The short term rally for crude oil came to a shuddering halt this evening, as two items of fundamental news helped to push the commodity lower once again, reversing most of the gains of the last two days. The first was the weekly oil inventories, which came in at an eye watering build of 10.8mbbls, crushing the forecast of 3.3mbbls by a country mile! The build in inventories is now so extreme that even the recent increase in price by OPEC to the Asian market has failed to maintain the rally of the last few days. This saw oil touch a session high of $54.13 per barrel yesterday, before today’s gapped down open saw the market move back below the deep level of price resistance in the $53 per barrel area, before collapsing under the weight of the news release to trade at $50.89 per barrel at the time of writing. Today’s build in inventories was the largest this year, and the thirteenth consecutive week of increasing stockpiles of the commodity, and reinforcing once again that the market is currently awash with oil, with only Asia showing an increase in demand at present.

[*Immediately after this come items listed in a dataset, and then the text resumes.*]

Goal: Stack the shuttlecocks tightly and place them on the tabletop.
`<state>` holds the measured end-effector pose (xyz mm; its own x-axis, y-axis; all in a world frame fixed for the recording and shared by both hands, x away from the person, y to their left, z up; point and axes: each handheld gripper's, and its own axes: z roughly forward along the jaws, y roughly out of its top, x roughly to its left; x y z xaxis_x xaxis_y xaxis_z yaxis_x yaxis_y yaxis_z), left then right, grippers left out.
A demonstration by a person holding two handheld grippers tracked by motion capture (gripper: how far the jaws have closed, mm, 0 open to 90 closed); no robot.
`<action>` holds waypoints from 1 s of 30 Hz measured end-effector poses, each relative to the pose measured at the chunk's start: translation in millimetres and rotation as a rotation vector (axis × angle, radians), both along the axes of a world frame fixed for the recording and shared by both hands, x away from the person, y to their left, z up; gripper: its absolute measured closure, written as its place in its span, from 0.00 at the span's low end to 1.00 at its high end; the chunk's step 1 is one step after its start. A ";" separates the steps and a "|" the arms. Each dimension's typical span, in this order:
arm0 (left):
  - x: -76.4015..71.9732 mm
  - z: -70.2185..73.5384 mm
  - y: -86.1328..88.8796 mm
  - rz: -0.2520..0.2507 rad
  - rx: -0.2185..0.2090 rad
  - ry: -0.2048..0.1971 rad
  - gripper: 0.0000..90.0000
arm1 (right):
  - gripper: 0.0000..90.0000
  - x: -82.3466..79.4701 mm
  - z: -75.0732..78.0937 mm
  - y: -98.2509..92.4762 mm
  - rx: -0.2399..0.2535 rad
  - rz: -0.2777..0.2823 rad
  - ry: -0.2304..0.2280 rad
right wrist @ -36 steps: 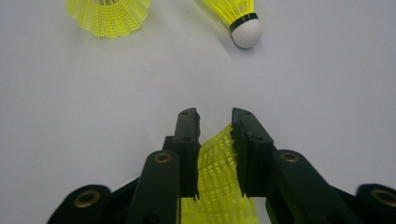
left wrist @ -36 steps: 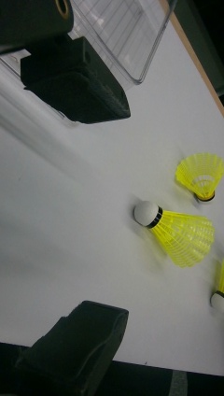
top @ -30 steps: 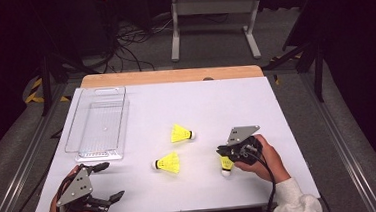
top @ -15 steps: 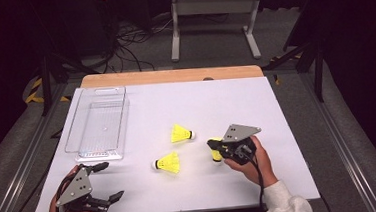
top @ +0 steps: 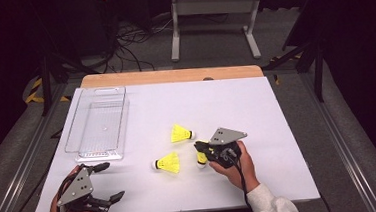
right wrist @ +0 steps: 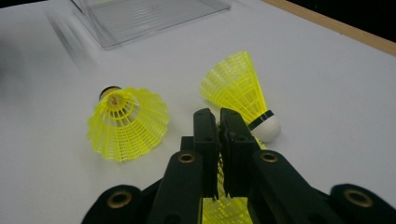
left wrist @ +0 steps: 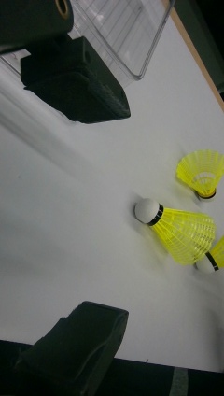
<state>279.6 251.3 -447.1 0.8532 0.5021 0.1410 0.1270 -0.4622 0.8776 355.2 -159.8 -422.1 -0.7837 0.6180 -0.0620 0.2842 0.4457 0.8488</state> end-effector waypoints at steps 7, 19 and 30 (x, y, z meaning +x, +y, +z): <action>-0.2 0.0 0.5 -0.001 0.000 0.002 0.07 | 0.89 0.1 -1.0 -15.0 -0.006 -0.031 0.023; -0.2 -0.2 0.0 -0.002 0.000 0.001 0.07 | 0.67 -7.7 -1.0 -37.9 -0.048 -0.024 0.090; 0.1 -0.2 -0.2 -0.002 0.002 0.004 0.07 | 0.50 -16.2 -6.3 -37.6 -0.136 0.067 0.157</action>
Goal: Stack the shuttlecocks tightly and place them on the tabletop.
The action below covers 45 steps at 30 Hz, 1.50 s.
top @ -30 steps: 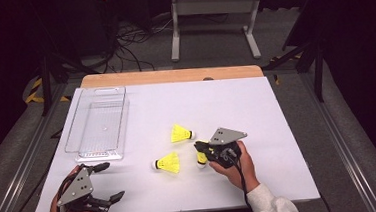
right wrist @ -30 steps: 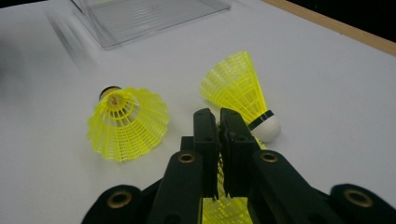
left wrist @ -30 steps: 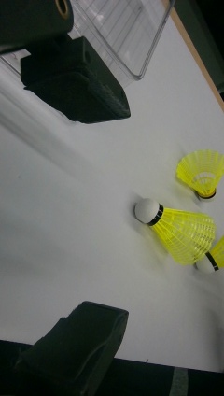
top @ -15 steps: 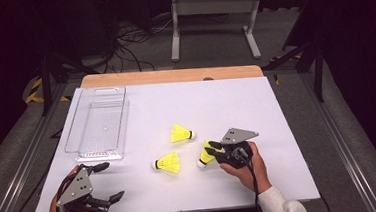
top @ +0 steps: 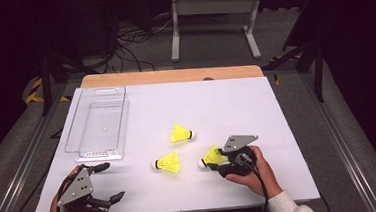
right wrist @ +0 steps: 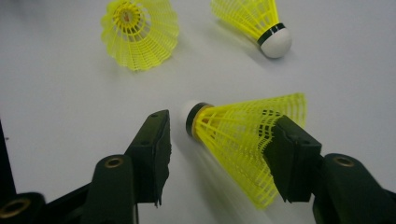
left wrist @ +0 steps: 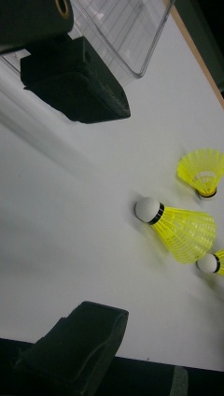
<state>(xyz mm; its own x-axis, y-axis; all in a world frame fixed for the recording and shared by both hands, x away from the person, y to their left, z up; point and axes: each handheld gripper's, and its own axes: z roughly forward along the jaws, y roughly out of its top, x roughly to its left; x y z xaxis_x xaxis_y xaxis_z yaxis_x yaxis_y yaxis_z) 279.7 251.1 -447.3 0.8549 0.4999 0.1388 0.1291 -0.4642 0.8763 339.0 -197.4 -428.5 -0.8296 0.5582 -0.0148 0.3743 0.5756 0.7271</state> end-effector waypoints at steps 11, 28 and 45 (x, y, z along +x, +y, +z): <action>-0.5 0.0 0.0 0.000 0.001 -0.001 0.07 | 0.68 -5.3 -6.9 1.7 -0.068 0.051 0.028; -1.4 0.9 -0.1 -0.001 -0.001 -0.007 0.07 | 0.98 -8.6 -10.4 10.5 -0.081 0.059 -0.018; -0.8 0.8 -0.4 -0.002 0.001 -0.007 0.07 | 0.98 -11.6 -2.7 26.7 0.001 0.079 -0.086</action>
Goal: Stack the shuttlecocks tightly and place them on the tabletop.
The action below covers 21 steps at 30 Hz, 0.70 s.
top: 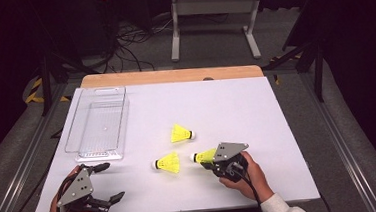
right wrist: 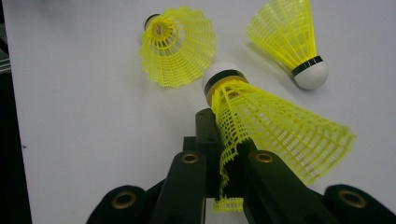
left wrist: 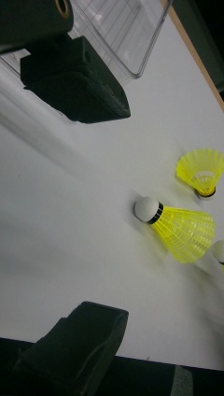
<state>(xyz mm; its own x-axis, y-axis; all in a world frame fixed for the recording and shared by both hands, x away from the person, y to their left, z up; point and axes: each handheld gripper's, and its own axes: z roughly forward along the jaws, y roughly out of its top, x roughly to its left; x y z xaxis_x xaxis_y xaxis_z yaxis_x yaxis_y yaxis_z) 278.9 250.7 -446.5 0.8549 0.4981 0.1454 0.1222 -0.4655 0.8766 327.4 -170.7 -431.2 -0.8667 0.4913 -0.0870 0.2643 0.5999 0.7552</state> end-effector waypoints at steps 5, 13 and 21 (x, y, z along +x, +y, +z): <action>0.0 -0.3 -0.3 -0.003 0.000 0.002 0.07 | 0.98 1.5 0.3 11.3 0.008 0.022 -0.002; 0.0 -0.1 0.6 -0.002 -0.002 0.000 0.07 | 0.98 2.0 -4.1 27.7 -0.002 0.060 -0.001; -0.1 -0.2 0.0 -0.004 -0.001 0.000 0.07 | 0.98 4.2 -9.3 42.0 -0.001 0.081 0.007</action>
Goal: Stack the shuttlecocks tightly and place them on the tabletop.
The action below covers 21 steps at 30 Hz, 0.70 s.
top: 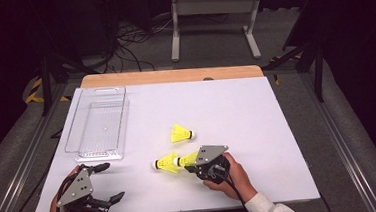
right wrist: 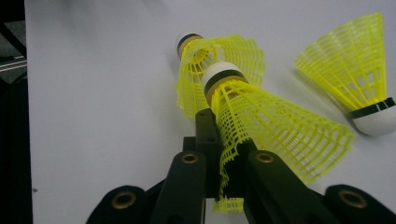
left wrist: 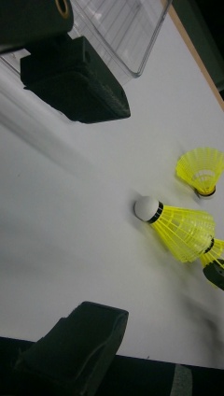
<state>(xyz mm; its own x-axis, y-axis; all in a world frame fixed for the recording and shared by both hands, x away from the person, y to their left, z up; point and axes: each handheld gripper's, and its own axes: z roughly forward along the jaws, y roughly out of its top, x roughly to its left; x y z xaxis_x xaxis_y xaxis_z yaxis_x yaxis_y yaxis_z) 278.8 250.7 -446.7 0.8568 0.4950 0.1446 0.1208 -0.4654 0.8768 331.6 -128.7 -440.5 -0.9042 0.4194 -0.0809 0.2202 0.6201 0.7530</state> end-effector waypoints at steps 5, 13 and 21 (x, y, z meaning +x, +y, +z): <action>0.1 -0.4 0.1 -0.002 0.000 0.002 0.07 | 0.98 4.0 -7.2 12.5 -0.012 0.019 0.001; 0.2 -0.5 -0.2 -0.006 0.003 0.002 0.07 | 0.97 8.9 -15.2 24.0 -0.020 0.036 0.008; -0.1 -0.6 0.0 -0.004 0.002 0.003 0.08 | 0.93 11.6 -19.9 29.9 -0.025 0.046 0.012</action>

The second shock wave followed shortly after with the release of the FOMC minutes with the board once again confirming its commitment to a rise in interest rates with a possible hike in June still on the agenda. This is despite last Friday’s dire NFP numbers, and as a result the dollar index rallied on the news, sending oil and other commodities sharply lower.
From a technical perspective, the longer term outlook for oil still remains bearish, and given the support now bestowed on the US dollar by the FED, coupled with the dramatic increase in supply, we may now see oil move lower with momentum, and back to test the two platforms of support immediately below. The first of these is just below the $50 per barrel area, with the second at $46.80 per barrel. If the first of these is breached, then we can expect a test of this second support platform, and if this is pierced, then a test of the $44 per barrel price point will follow.
Moreover, what is perhaps the most interesting aspect of the chart is the volume associated with yesterday’s up candle. Whilst the price action of the candle was relatively wide, the volume was extreme, and on such volumes we would have expected a much wider spread on the candle. This suggested selling and potential weakness ahead which has duly been confirmed in today’s price action. The ceiling of resistance is now firmly in place in the $54 per barrel region, a level tested back in March, and which was the trigger for the decline to $44 per barrel. Given the technical and fundamental forces now combining, it looks like the stage is set for a repeat performance.